It was my turn to smile. ‘Good quote – a fine piece of writing,’ I said. I knew then it was she who had killed the woman in New York and dumped her in a bath of acid.

‘The quote comes from a book called Principles of Modern Investigative Technique by a man called Jude Garrett,’ I continued. ‘And I know where you got that book – you borrowed it from the New York Public Library on a fake Florida driver’s licence. You took it back to Room 89 at the Eastside Inn, where you were living, and used it as a manual to kill someone. How’s that for evidence?’

She looked at me expressionless – my God, it was a triumph of self-control on her part. But her silence told me it had rocked her world, ripped the canvas of her meticulous crime from top to bottom.

She pivoted and walked out. I figured that, within an hour, Cameron would be lawyering up, paying for a regiment of top-flight advisers, but it wouldn’t help them much – I understood what they had done, everything from the day the Twin Towers fell to the real reason why there were lacerations on Dodge’s hands.

I paid no attention, however, to what she had said about not understanding the half of it. I thought it was just boasting, cheap bar-talk, but that was underestimating her. I should have picked up every stitch, I should have listened and thought about every word.

I glanced up and caught Hayrunnisa’s eye. She was staring at me, seriously impressed. ‘Wow!’ she said.

I smiled modestly. ‘Thank you.’

‘Not you,’ she replied. ‘Her. Wow!’

If I was honest, though, I agreed. Ingrid Kohl – or whatever her name was – had done a great job during the interview, better than I had ever expected. Even so, there was plenty of stuff on the camera that I knew would help convict her in court. I picked up the device and I couldn’t help myself – I started laughing.

‘What is it?’ Hayrunnisa asked.

‘You were right,’ I said. ‘Wow! It was no accident she spilled the stuff out of her bag – it was a diversion. She turned the fucking camera off.’





Chapter Seventy-two


I WAS WALKING along the marina, footsore and hungry, but too anxious to eat or to rest. It had been three hours since I had slipped the battery back into my phone and left Cumali’s office and already I had covered the beach, the Old Town and now the waterfront.

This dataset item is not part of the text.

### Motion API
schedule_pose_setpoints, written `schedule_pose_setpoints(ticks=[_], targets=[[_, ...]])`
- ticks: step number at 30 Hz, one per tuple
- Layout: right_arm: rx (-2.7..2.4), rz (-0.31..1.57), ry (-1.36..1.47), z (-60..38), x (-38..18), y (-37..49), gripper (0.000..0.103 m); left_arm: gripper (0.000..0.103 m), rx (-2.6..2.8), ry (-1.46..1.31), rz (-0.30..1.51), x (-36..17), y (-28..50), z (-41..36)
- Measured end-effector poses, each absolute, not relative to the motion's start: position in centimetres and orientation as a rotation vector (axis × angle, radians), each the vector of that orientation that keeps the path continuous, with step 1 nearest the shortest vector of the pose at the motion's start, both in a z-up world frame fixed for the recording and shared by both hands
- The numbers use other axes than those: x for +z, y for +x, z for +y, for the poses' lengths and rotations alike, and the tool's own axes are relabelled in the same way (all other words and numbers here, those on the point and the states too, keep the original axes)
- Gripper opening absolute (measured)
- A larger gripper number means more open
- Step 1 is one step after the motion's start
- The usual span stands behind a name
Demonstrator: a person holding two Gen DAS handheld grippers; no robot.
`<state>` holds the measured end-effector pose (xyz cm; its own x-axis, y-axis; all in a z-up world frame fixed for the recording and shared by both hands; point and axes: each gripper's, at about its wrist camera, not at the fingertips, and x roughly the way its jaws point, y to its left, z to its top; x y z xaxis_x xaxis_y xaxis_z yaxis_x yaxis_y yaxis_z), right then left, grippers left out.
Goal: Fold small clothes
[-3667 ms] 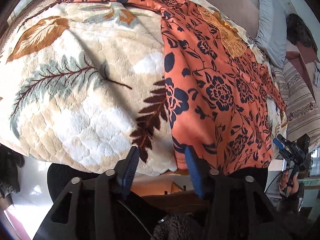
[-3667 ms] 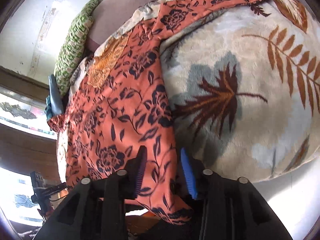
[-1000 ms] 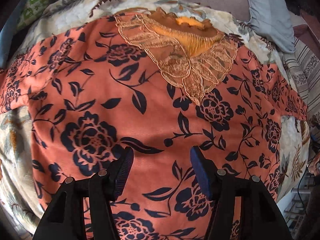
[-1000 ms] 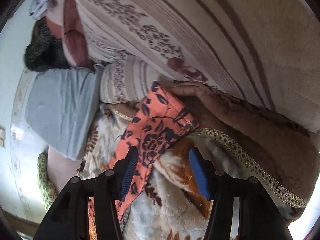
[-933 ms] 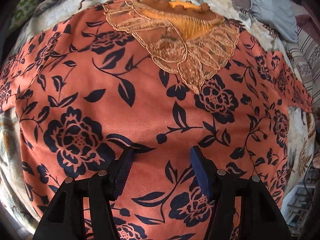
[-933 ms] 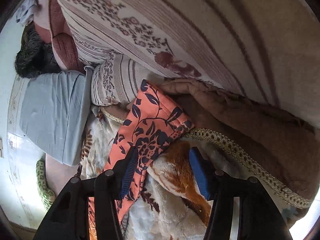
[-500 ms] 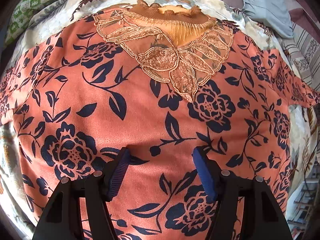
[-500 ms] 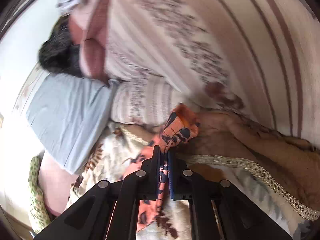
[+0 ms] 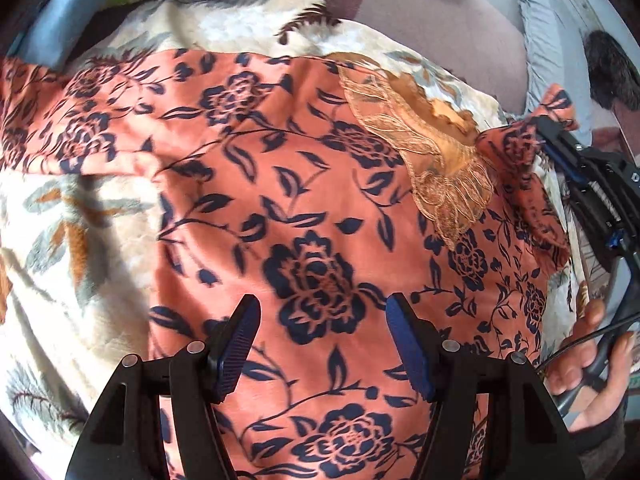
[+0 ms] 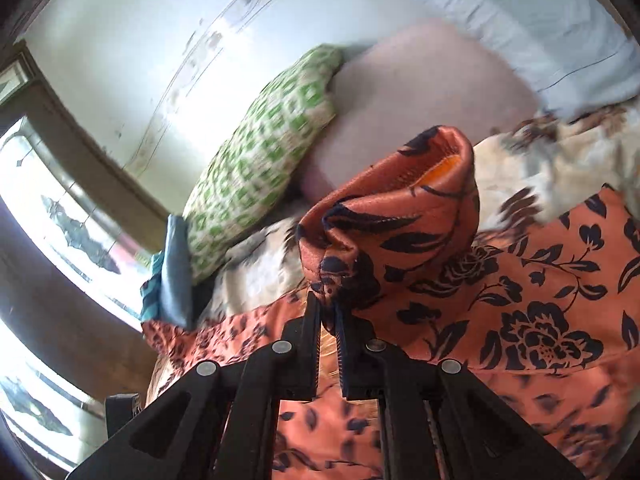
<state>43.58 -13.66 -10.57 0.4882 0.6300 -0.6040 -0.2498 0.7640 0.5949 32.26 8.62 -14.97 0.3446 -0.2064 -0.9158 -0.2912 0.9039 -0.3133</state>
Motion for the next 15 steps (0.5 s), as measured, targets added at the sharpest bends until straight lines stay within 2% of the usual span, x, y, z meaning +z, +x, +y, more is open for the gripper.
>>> schedule_pose_setpoints(ticks=[4, 5, 6, 8, 10, 12, 15], targets=[[0.662, 1.053, 0.361, -3.4, -14.4, 41.9, 0.013, 0.064, 0.106, -0.533, 1.221, -14.8, 29.7, 11.9], [0.683, 1.110, 0.310, -1.3, -15.3, 41.2, 0.018, 0.064, 0.115, -0.544, 1.217, -14.7, 29.1, 12.4], [0.696, 1.166, 0.256, 0.4, -16.4, 40.8, 0.027, 0.064, 0.123, -0.553, 1.216, -14.7, 28.9, 12.8], [0.700, 1.227, 0.184, 1.9, -17.3, 39.0, 0.029, 0.064, 0.125, -0.578, 1.206, -14.7, 28.8, 13.4], [0.727, 1.215, 0.211, 0.4, -16.5, 38.1, 0.030, 0.064, 0.118, -0.598, 1.204, -14.9, 29.5, 13.4], [0.718, 1.186, 0.286, -3.3, -15.1, 37.9, 0.046, 0.064, 0.100, -0.616, 1.201, -15.1, 30.5, 12.9], [0.559, 1.123, 0.433, -11.8, -14.0, 39.1, 0.058, 0.064, 0.080, -0.628, 1.214, -16.0, 32.7, 11.9]])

Twice I had started to dial Bradley, desperate to hear the results of the DNA tests, but I stopped myself in time. I had stressed to him on the phone how urgent it was and I knew that he and Whisperer would have made arrangements to speed them through the lab. He would call the moment he had them, but it didn’t make it any easier. Come on, I kept saying to myself. Come on.

I was halfway between a group of seafood stands and several rowdy nautical bars when the phone rang. I answered it without even looking at the caller ID. ‘Ben?’ I said.

‘We got the results,’ he replied. ‘No details yet, just a phone summary, but I figured you’d want them as soon as possible.’

‘Go ahead,’ I replied, trying to keep my voice neutral.

‘The little guy is definitely not the woman’s son.’

My response was to exhale – I was so wired I hadn’t even realized I was holding my breath. Why the hell was Cumali raising him as her own then? I asked myself.

‘But the two individuals are closely related,’ Bradley continued. ‘There’s a 99.8 per cent probability that she is the boy’s aunt.’

‘His aunt?’ I said, and repeated it to myself. His aunt?

‘What about the father? Can they tell us anything about that?’ I asked.

‘Yes – the father of the child is the woman’s brother.’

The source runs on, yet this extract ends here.